> [Instructions for the task] In the entries below, find every line with "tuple" and copy it.

(Data items)

····················

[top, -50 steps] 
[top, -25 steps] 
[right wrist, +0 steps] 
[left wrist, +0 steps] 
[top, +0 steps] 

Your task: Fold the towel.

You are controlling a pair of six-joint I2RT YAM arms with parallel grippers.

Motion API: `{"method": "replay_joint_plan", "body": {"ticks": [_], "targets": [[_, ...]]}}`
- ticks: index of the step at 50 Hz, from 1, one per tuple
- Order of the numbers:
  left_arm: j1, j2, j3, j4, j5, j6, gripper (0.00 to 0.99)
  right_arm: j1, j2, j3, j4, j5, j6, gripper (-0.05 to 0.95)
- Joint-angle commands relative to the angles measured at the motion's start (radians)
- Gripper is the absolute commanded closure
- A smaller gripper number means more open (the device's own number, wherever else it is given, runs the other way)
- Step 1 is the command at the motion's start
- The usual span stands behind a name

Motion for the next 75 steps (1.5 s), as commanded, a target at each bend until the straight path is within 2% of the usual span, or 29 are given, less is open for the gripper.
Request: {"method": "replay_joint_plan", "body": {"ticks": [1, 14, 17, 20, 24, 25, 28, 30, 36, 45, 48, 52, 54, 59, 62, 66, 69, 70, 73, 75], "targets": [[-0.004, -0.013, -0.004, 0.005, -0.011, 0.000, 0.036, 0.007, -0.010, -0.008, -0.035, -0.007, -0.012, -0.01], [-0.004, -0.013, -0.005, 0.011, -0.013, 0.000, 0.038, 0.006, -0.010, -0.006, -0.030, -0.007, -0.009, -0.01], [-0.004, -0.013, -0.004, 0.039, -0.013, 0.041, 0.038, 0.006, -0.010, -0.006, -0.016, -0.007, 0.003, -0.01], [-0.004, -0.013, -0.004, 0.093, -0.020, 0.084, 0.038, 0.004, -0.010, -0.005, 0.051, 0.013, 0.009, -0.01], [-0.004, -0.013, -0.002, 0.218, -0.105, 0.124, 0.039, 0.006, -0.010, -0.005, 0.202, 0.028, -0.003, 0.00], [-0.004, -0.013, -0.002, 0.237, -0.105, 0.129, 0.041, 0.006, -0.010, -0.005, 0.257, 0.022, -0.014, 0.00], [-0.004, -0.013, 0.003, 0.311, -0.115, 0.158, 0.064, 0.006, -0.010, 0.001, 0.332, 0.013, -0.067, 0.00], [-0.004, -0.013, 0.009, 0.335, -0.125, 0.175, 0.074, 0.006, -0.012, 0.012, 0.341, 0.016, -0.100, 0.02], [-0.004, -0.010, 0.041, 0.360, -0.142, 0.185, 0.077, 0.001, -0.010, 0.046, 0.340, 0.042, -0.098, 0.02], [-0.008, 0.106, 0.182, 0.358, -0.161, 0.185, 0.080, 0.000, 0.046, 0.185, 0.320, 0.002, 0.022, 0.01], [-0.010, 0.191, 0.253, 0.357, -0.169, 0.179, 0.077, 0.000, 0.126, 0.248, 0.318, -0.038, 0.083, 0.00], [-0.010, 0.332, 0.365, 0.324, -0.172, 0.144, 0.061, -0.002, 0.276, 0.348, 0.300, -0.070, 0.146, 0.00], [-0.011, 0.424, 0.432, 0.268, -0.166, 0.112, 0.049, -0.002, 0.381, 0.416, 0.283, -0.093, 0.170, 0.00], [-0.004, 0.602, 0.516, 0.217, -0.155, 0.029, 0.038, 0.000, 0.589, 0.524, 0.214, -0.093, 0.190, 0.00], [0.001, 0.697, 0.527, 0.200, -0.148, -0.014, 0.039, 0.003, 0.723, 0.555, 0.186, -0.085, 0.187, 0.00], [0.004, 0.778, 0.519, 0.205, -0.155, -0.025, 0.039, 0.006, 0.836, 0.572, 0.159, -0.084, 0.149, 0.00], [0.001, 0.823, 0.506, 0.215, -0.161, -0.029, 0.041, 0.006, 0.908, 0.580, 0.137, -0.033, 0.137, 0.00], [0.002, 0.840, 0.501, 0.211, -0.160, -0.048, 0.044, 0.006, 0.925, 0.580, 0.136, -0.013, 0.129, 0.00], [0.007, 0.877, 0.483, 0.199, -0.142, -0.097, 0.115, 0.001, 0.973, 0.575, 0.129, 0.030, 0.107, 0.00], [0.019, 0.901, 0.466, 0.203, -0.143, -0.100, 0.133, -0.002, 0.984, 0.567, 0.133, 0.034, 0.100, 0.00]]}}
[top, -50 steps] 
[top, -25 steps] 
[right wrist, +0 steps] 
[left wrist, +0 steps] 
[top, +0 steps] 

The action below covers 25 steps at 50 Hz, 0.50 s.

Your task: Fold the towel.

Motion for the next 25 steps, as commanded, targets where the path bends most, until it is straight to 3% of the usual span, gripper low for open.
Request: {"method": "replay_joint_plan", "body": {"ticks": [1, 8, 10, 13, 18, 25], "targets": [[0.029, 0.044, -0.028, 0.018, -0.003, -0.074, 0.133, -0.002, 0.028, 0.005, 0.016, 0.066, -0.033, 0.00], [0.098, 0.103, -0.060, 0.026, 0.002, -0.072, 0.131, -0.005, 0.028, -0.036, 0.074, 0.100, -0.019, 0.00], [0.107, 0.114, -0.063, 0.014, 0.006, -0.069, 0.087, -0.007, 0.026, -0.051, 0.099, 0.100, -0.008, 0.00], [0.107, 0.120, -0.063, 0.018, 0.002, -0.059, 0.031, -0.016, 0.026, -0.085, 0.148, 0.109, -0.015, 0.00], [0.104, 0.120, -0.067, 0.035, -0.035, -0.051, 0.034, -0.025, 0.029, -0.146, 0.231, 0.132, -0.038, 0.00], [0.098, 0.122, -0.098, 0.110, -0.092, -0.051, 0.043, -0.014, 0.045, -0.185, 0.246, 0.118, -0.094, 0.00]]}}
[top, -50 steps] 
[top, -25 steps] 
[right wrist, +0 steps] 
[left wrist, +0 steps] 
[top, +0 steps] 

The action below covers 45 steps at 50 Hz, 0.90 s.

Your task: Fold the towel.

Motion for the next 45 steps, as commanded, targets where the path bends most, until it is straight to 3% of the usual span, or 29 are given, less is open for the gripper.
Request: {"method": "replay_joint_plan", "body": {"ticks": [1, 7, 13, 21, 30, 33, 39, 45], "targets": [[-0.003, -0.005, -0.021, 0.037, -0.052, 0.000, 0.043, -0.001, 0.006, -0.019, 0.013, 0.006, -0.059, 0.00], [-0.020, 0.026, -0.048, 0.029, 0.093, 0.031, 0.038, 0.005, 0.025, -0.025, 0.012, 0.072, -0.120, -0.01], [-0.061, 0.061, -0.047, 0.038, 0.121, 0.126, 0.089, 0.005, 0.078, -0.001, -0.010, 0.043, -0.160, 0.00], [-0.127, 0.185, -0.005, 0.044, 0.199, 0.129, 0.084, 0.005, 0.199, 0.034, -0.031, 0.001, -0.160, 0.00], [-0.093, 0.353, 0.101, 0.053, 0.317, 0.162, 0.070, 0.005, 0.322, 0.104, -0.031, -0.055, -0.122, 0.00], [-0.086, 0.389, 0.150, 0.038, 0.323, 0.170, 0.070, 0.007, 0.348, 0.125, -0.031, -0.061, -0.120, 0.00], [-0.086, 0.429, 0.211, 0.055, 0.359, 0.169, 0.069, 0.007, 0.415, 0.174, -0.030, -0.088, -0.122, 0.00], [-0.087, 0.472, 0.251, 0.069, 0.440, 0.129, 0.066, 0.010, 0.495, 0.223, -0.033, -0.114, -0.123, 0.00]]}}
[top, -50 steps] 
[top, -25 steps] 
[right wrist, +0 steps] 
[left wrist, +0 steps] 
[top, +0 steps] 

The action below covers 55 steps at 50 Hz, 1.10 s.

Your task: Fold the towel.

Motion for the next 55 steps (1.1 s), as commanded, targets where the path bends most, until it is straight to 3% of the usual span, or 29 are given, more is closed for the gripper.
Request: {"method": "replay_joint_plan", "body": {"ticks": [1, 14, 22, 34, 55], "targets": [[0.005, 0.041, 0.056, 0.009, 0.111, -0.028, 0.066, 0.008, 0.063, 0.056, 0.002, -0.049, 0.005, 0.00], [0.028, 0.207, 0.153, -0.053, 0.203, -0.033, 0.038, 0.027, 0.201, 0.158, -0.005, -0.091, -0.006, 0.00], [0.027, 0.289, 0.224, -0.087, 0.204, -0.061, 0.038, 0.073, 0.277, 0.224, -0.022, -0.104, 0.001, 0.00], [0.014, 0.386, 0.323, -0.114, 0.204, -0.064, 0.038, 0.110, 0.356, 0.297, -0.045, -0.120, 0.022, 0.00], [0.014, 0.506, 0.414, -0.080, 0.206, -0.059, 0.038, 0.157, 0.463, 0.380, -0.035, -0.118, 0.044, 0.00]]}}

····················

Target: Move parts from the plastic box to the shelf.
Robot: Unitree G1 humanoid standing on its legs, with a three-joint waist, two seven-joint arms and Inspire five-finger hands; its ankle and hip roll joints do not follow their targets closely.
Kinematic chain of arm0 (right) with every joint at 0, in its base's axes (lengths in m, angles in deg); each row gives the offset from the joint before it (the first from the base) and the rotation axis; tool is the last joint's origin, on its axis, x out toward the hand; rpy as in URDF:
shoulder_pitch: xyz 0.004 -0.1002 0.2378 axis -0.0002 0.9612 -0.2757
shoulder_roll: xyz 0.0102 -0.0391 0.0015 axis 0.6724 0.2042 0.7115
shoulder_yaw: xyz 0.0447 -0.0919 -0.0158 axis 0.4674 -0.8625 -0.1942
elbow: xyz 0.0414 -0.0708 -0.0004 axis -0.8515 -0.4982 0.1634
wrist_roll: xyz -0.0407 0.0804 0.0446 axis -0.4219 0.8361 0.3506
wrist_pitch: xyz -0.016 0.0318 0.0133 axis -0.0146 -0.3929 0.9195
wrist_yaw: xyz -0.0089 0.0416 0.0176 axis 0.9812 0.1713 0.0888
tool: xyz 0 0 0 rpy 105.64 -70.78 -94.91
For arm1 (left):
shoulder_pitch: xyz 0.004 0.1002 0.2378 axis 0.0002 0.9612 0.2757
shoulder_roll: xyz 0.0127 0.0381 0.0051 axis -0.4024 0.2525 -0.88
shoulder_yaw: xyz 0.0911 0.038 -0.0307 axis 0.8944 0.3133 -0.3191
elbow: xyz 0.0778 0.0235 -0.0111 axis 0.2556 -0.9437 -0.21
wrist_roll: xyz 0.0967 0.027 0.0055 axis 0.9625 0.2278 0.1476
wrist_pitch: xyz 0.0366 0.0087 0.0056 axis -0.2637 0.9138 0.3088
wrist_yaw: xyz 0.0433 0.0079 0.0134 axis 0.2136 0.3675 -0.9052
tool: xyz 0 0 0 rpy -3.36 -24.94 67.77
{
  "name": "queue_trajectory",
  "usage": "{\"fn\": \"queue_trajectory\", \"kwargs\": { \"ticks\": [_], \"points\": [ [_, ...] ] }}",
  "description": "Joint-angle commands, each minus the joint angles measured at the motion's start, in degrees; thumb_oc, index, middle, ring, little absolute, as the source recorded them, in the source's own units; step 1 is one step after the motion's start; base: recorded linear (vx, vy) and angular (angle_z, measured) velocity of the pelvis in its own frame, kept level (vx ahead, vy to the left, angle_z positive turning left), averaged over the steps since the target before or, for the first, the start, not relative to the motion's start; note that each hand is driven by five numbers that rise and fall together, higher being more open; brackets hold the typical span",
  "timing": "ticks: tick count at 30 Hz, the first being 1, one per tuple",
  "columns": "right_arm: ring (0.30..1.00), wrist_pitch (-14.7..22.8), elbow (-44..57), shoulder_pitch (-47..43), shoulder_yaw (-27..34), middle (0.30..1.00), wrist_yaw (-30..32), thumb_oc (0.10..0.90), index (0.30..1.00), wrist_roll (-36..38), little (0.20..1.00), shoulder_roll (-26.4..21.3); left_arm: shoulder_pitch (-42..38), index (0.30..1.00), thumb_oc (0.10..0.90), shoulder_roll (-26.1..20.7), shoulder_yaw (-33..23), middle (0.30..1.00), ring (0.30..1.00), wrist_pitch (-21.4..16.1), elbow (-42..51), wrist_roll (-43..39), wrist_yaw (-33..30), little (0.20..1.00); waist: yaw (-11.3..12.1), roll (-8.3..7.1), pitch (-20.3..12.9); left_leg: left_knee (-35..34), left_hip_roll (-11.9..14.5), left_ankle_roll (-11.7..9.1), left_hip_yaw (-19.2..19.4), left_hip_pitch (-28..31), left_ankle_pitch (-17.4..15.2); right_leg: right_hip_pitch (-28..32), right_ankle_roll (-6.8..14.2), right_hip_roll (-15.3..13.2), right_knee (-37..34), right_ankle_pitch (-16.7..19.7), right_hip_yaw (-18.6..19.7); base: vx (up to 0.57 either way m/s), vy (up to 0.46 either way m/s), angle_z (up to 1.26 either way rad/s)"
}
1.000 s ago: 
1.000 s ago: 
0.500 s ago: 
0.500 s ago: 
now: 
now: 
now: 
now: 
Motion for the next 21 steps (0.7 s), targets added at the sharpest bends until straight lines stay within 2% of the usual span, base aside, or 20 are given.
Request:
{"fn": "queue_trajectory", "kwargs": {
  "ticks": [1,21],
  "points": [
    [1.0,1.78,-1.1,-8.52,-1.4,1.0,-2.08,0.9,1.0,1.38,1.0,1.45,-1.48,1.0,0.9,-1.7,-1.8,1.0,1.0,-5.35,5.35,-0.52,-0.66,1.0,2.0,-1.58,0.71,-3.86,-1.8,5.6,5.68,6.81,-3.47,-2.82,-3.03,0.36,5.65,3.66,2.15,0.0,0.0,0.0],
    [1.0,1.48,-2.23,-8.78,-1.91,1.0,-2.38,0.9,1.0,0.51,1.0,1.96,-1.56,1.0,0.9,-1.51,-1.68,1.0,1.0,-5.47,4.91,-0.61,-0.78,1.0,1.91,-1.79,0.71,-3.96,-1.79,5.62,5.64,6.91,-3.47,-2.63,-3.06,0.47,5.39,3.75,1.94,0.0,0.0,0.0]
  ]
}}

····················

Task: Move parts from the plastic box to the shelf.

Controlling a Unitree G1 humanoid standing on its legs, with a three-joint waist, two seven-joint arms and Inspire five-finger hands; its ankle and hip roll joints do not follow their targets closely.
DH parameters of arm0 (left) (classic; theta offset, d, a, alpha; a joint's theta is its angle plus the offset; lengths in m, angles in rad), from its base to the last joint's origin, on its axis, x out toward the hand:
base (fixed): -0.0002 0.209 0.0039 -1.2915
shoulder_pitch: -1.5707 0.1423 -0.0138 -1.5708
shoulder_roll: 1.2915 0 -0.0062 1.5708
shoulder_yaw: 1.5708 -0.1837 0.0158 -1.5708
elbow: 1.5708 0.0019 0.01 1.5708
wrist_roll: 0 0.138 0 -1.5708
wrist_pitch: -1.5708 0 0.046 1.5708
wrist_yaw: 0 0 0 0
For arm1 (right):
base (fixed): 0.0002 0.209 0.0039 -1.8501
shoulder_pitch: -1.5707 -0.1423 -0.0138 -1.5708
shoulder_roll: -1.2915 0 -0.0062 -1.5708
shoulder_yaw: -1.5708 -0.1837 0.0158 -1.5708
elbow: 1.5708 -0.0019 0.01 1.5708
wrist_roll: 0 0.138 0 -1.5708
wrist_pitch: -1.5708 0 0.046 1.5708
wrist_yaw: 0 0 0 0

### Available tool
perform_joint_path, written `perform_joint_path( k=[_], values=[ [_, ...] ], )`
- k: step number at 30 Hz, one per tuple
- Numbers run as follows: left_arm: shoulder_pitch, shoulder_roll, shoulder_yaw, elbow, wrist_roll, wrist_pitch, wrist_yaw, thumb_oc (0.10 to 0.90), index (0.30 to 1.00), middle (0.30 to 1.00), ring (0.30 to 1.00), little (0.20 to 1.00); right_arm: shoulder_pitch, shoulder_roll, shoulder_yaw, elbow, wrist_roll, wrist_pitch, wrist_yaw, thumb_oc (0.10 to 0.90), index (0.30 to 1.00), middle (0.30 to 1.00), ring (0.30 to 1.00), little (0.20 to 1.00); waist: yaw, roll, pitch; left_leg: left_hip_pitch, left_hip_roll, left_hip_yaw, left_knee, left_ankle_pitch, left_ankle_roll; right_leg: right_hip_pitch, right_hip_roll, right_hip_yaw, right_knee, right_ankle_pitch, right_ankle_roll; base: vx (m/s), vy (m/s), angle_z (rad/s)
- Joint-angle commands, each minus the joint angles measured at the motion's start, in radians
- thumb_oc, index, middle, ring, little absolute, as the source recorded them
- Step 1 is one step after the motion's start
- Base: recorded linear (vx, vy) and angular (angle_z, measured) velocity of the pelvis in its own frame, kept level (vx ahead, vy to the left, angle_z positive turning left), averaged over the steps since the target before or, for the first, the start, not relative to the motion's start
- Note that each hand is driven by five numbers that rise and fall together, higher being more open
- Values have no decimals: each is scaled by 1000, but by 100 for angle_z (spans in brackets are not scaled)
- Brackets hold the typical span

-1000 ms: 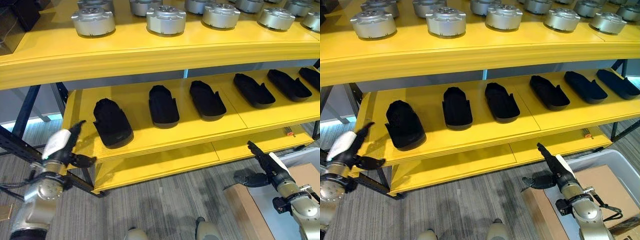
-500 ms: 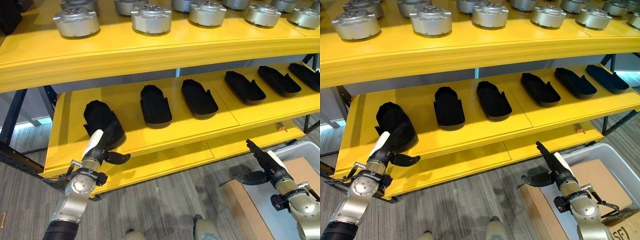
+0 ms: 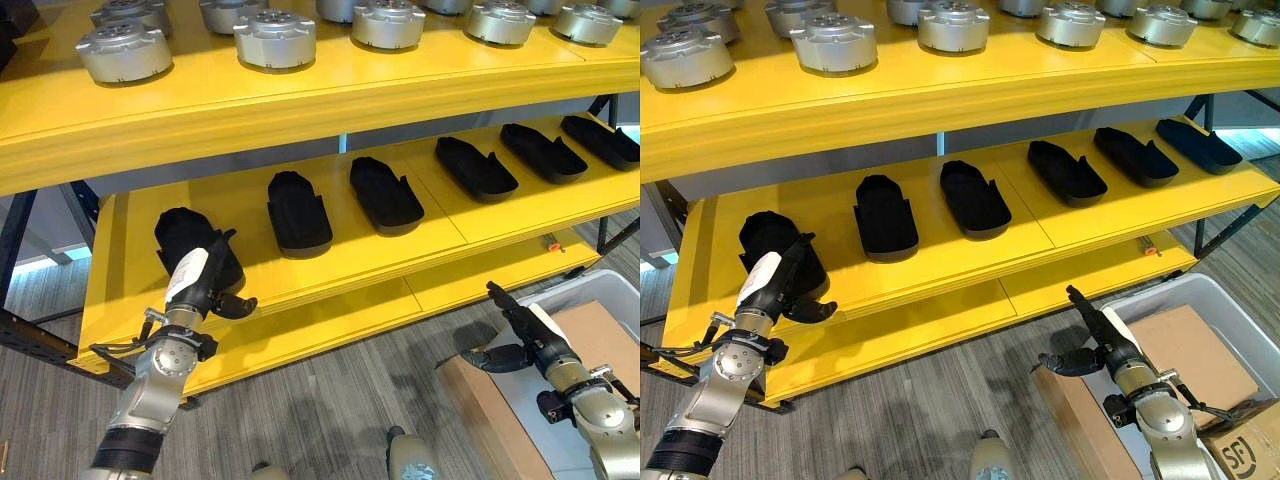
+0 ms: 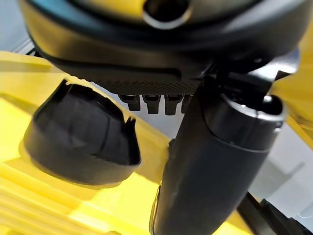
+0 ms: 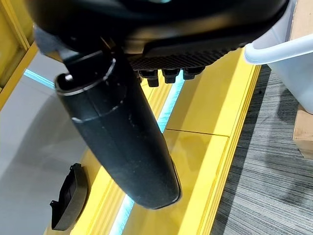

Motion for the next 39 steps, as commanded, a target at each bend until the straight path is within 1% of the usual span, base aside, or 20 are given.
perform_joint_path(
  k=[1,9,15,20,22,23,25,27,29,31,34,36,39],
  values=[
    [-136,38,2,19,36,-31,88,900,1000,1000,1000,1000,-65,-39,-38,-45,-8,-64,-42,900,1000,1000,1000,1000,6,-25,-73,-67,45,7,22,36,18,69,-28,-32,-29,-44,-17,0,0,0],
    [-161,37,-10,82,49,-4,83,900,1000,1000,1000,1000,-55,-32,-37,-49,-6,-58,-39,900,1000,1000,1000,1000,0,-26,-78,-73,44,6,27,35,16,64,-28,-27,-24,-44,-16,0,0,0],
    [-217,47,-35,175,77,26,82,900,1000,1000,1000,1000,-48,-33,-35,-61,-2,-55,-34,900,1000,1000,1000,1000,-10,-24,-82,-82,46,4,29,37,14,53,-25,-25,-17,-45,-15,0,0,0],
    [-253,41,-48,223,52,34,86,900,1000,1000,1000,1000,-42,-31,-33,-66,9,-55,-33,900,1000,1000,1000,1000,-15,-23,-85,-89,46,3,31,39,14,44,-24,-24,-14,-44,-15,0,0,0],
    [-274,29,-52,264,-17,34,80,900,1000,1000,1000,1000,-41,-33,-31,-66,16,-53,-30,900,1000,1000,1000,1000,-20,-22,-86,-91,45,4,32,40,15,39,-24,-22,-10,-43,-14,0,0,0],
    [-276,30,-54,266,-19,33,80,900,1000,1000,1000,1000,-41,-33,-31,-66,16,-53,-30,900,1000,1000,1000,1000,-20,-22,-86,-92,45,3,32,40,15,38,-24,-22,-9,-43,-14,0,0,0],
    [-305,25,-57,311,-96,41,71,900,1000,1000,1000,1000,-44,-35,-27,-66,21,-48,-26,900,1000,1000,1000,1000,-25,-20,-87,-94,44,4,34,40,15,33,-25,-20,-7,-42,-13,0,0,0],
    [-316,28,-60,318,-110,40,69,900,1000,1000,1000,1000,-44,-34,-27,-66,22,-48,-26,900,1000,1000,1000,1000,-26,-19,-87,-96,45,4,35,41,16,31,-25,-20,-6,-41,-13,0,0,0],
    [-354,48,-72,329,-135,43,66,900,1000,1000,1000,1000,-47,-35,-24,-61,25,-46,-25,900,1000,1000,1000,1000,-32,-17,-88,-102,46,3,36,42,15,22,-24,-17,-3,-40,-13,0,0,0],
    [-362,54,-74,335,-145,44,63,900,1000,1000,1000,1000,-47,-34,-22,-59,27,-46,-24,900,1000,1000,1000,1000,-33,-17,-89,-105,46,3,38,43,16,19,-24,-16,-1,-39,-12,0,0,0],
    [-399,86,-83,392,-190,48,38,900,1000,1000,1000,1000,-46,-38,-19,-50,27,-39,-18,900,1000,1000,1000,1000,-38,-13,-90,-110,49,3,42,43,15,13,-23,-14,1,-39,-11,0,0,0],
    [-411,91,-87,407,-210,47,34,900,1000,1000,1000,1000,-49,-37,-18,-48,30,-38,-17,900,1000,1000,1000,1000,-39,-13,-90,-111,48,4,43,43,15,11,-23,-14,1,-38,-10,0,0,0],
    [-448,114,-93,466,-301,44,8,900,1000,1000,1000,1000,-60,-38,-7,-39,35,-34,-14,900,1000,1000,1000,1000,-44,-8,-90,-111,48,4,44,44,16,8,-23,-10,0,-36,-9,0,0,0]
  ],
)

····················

> [Reply to the task]
- ticks: index of the step at 50 Hz, from 1, one per tuple
  "timing": "ticks: tick count at 30 Hz, the first being 1, one per tuple",
- k: step number at 30 Hz, one per tuple

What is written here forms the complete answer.